__WHAT TO DO__. Go over the data and work out how many lines include the word "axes". Give that number only.

__RECORDED DATA__.
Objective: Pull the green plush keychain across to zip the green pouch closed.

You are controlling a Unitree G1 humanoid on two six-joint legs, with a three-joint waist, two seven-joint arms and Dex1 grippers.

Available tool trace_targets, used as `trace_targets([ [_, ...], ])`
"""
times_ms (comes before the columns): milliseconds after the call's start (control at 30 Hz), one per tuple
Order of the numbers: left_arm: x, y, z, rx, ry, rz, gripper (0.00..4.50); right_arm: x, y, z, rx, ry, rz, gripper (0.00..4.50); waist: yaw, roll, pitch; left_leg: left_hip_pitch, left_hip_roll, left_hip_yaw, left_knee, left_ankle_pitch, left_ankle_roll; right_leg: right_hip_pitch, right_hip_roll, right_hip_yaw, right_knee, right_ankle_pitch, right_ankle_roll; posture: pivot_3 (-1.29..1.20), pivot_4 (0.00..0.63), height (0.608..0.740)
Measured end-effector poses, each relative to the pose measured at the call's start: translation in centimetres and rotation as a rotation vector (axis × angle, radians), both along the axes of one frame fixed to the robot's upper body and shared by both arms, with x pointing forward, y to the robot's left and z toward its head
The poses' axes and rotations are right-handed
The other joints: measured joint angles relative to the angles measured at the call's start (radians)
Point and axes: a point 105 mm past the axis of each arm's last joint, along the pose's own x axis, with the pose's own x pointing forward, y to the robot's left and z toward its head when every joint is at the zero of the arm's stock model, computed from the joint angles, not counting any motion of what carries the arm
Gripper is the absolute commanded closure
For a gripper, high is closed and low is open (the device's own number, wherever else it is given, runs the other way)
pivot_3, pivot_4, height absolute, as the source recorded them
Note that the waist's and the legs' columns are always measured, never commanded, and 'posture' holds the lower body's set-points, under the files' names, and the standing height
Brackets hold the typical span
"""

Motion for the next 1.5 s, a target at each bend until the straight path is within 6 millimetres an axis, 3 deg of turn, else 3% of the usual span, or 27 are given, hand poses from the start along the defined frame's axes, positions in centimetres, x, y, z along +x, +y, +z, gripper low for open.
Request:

__ANSWER AREA__. 4